Friday, January 28, 2011

A Name So Smooth

San Gimignano View, 2002

I’ve never been to Montepulciano (Monte-pull-chee-anno). It’s one of the hill towns of Tuscany. I’ve been close, as in Sienna. And so far as Italian hill towns are concerned, I’ve made the requisite tourist trek to San Gimignano, which has its charm but is decidedly run over with tourists during the daytime.

But for pure mellifluence, what combination of syllables, consonants and vowels rolls off the tongue as smoothly as “Montepulciano”?

I’m not exactly sure what the name means. My weak Italian and check of the dictionary suggest something along the line of “Mount of the First Names.”

But who cares? I’m pretty sure I first heard of Montepulciano in E.M. Forster’s “Where Angels Fear to Tread.” Montepulcano’s role in the book is to serve as the hedonistic Italian retreat of a repressed British widow. Or at least that’s how the repressed British in-laws of the widow look upon it. If you saw the 1991 film version starring Helen Mirren, you’ll recall how actress Judy Davis’ snit face in the role of the widow’s prim and ever so repressed sister-in-law set a standard so high that I can’t imagine that any other actors playing proper snit-faced British folk will ever measure up to it.

San Gimignano Wall, 2002

Of course, the truth is that Montepulciano is not a hedonistic place. It’s only when Italy’s languid stile di vivere is compared to the prim Victorian standards of England in late Nineteenth Century that it looks that way. (But what place wouldn’t?) British literature of the time is full of louche characters who slink off to Italy to misbehave. Remember Lord Marchmain in “Brideshead Revisited”?

I hope to return to Tuscany some day. Our stay there wasn’t nearly long enough.
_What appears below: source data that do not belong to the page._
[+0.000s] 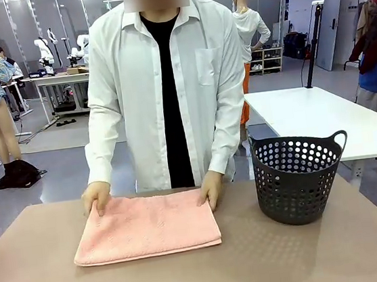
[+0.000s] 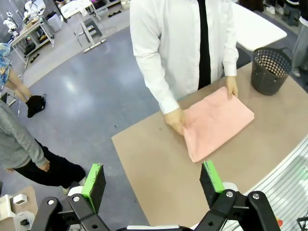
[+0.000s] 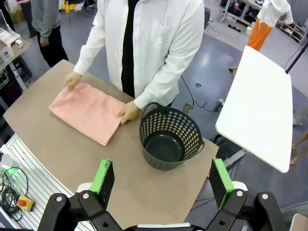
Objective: Fold the towel.
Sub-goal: Pick up the 100 cm Hotel Towel and place it on the left side of the table.
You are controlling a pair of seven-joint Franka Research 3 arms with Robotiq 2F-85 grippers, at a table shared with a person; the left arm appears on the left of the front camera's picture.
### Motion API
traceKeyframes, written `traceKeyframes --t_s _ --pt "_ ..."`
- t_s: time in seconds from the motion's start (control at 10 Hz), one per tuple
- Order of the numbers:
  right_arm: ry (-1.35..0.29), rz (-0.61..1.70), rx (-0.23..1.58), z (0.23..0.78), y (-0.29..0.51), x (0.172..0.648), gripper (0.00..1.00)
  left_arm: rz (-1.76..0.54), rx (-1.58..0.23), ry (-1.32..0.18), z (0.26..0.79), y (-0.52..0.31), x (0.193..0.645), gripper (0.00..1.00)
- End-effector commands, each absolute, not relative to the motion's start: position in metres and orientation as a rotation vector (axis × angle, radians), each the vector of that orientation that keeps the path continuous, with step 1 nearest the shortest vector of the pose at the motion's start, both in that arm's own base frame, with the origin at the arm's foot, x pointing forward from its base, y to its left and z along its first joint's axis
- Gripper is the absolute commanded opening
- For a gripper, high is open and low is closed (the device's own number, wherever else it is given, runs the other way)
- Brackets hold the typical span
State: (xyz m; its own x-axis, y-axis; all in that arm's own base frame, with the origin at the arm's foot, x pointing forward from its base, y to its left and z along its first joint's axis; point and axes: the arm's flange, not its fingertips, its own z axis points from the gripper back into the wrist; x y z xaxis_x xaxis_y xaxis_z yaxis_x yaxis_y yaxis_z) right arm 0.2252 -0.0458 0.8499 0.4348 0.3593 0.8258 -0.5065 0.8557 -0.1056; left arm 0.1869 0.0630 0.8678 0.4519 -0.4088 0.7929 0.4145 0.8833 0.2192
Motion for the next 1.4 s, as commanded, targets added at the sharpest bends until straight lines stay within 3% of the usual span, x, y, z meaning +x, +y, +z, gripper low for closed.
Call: traceKeyframes --t_s 0.0,1.3 --pt "-0.983 0.532 0.162 0.8511 -0.0473 0.2266 1.0 -0.5 0.006 -0.978 0.8708 0.0617 0.1865 1.0" --pt "-0.983 0.532 0.162 0.8511 -0.0473 0.2266 1.0 -0.5 0.006 -0.978 0.8708 0.0617 0.1865 1.0"
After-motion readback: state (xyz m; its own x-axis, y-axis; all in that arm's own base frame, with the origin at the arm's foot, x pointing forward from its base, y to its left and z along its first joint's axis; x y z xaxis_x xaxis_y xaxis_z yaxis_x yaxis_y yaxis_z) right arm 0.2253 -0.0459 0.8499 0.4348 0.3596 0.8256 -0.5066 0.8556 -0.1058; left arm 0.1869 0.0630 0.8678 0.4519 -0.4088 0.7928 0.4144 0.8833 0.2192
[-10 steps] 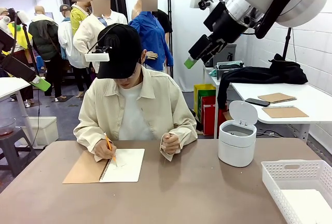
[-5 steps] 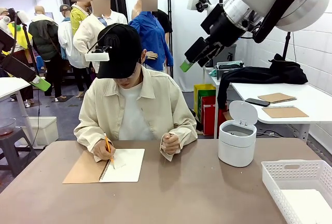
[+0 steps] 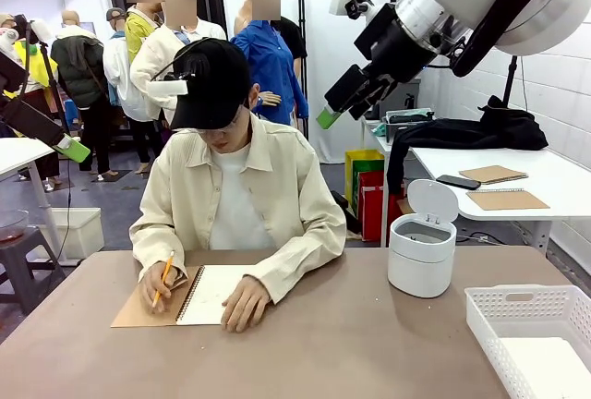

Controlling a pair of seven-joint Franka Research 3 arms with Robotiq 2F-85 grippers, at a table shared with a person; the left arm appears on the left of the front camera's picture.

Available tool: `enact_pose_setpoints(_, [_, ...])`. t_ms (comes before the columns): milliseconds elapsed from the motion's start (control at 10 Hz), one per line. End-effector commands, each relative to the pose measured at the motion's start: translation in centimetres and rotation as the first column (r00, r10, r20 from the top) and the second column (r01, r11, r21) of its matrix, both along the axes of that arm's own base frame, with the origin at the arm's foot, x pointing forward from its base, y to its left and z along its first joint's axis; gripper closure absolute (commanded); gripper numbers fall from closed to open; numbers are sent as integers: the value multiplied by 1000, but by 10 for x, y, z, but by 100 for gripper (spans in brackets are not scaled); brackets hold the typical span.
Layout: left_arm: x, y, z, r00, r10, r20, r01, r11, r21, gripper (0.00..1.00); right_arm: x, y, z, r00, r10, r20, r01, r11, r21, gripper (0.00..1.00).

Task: Sort the paper based on its condition.
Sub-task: If a person hands you a paper, place it in the Organizing basket , and if it's crumpled, put it in the Trash can.

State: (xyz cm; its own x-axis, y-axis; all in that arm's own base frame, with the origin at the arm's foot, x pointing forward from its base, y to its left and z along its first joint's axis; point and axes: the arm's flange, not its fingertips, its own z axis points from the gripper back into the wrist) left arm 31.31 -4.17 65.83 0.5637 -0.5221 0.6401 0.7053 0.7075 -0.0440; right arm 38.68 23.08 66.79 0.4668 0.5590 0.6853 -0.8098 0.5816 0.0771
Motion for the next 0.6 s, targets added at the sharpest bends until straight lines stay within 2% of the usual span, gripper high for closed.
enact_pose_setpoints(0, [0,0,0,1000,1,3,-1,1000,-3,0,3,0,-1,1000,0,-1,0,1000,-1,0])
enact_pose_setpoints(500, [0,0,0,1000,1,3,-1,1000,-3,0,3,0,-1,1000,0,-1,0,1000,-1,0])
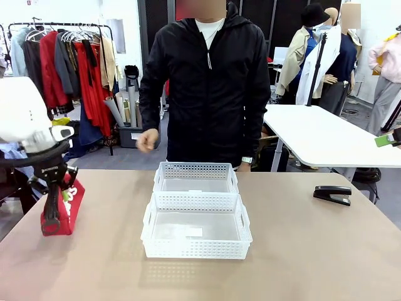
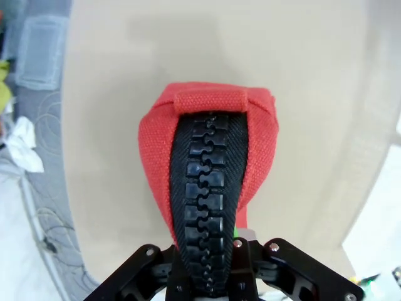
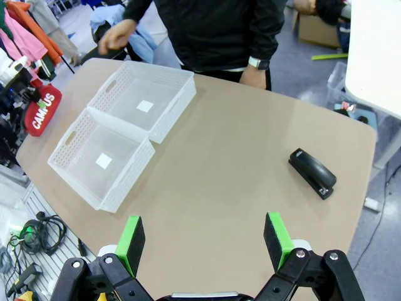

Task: Distribute items into two baskets.
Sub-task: Pick up the Pencil pouch that the person points to.

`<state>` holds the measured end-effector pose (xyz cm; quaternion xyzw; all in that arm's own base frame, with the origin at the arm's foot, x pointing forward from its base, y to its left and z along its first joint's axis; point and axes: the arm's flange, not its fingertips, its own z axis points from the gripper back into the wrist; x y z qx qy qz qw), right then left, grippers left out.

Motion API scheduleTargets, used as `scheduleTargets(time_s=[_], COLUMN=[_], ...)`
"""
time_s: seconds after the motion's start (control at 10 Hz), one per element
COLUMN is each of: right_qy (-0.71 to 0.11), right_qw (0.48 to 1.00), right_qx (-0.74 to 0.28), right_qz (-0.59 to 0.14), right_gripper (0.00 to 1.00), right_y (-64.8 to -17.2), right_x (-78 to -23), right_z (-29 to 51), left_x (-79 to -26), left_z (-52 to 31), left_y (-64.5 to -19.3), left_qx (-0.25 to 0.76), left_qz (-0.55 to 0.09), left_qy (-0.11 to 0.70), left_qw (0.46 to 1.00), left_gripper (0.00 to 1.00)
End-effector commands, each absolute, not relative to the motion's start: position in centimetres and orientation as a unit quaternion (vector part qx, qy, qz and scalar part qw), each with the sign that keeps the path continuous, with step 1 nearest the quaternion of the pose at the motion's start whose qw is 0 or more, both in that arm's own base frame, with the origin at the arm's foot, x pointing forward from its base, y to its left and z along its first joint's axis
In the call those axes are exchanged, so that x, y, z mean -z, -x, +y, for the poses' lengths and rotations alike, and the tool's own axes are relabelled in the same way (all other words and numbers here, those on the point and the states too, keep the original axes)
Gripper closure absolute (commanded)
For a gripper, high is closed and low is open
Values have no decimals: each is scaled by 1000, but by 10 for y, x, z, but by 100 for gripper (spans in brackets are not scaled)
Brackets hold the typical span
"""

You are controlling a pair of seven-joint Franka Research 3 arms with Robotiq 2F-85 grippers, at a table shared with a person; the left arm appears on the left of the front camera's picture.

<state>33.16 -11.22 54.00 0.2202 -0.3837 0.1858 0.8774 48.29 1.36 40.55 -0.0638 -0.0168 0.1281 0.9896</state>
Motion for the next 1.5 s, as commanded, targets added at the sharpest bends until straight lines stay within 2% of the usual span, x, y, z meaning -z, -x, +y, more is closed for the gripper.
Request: scheduleTargets(time_s=[0.0, 0.2, 0.5, 0.6, 0.8, 1.1, 1.3, 1.4], right_qy=[-225, -225, -225, -225, -225, -225, -225, -225], right_qw=[874, 874, 874, 874, 874, 874, 874, 874], right_qx=[-188, -188, -188, -188, -188, -188, -188, -188], right_qz=[-387, -387, -387, -387, -387, -387, -387, -387], right_gripper=[0, 0, 0, 0, 0, 0, 0, 0], right_y=[-332, -332, -332, -332, -332, -332, -332, -332], right_x=[-541, -541, -541, -541, -541, -541, -541, -541], right_z=[-112, -112, -112, -112, -112, -112, -112, -112], left_x=[-455, -505, -576, -586, -597, -587, -587, -574], left_z=[6, 1, 13, 19, 33, 40, 37, 34], left_y=[-468, -454, -436, -434, -438, -448, -448, -447], left_qx=[-69, -35, 88, 121, 210, 308, 337, 299], left_qz=[-18, -33, -3, 14, 55, 113, 103, 104], left_qy=[64, 50, 110, 97, 114, 118, 117, 128], left_qw=[995, 998, 990, 988, 969, 937, 928, 940], left_gripper=[100, 100, 100, 100, 100, 100, 100, 100])
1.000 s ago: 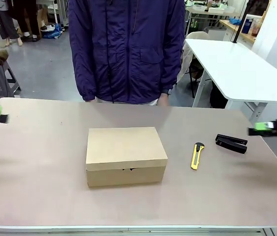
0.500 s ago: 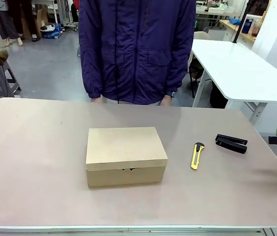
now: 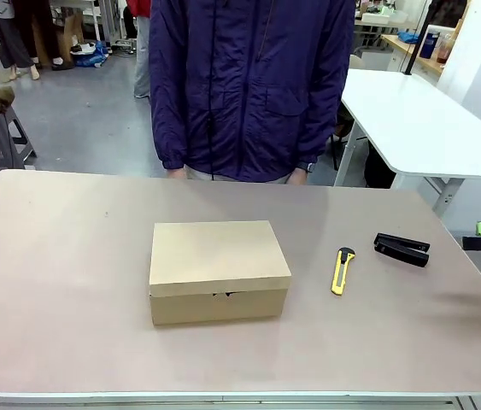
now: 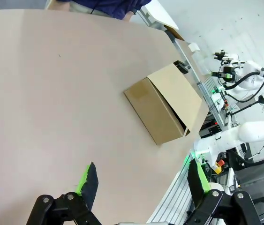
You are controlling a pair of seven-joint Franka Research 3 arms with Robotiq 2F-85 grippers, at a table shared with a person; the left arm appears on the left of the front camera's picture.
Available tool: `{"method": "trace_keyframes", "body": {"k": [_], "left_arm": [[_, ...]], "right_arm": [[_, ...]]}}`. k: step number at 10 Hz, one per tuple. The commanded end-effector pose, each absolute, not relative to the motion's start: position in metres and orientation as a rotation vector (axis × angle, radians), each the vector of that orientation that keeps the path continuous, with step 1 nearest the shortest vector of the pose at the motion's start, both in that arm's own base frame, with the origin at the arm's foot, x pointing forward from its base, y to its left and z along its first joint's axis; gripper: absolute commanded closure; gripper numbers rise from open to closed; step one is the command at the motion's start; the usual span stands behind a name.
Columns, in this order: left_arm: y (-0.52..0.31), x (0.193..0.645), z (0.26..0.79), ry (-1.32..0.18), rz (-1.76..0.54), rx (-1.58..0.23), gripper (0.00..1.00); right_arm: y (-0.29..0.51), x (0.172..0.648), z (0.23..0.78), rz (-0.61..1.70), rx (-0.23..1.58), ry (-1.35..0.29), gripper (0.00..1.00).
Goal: Pack the item into the box.
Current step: Close the Mailer Box.
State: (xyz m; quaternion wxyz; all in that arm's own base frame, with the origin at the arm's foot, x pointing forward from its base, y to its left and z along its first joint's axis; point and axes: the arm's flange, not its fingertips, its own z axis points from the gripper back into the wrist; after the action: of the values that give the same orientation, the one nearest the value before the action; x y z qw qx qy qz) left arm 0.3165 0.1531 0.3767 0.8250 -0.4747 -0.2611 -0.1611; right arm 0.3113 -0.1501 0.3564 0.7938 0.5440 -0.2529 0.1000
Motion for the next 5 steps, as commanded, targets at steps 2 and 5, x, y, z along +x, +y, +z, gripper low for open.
{"method": "trace_keyframes", "body": {"k": [2, 5], "left_arm": [[0.1550, 0.3132, 0.3795, -0.556, -0.338, -1.011, 0.00], [0.1550, 0.3132, 0.3795, -0.556, -0.338, -1.011, 0.00]], "right_arm": [[-0.1491, 0.3128, 0.3572, 0.223, 1.156, -0.547, 0.00], [-0.1491, 0.3128, 0.3572, 0.223, 1.156, -0.547, 0.00]]}}
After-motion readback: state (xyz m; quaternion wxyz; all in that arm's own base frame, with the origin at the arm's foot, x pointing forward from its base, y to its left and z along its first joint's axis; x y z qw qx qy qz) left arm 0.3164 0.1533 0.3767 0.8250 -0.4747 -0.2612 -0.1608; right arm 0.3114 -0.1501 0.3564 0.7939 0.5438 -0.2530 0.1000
Mary Chapin Carpenter wrote a song that is a siren call to some of us. The first verse goes like this:

What if we went to Italy

A suitcase of books and one bag a piece for the summer

I don't speak a word of Italian

Except for Campari and soda for two, how much is a Lire

Yes, a villa will do and a breeze, in Tuscany please

You can hear the rest of it here.


Hillside Trattoria, 2002
Towers of San Gimignano, 2002


5 comments:

  1. I never got to San Gimignano in Italy. I was all over Tuscany, and loved it, but never there... I did see it in "Tea with Mussolini." Does that count!? Love the song--I never heard this one before. And I always love Helen Mirren--for some reason she always reminds me of my maternal grandmother.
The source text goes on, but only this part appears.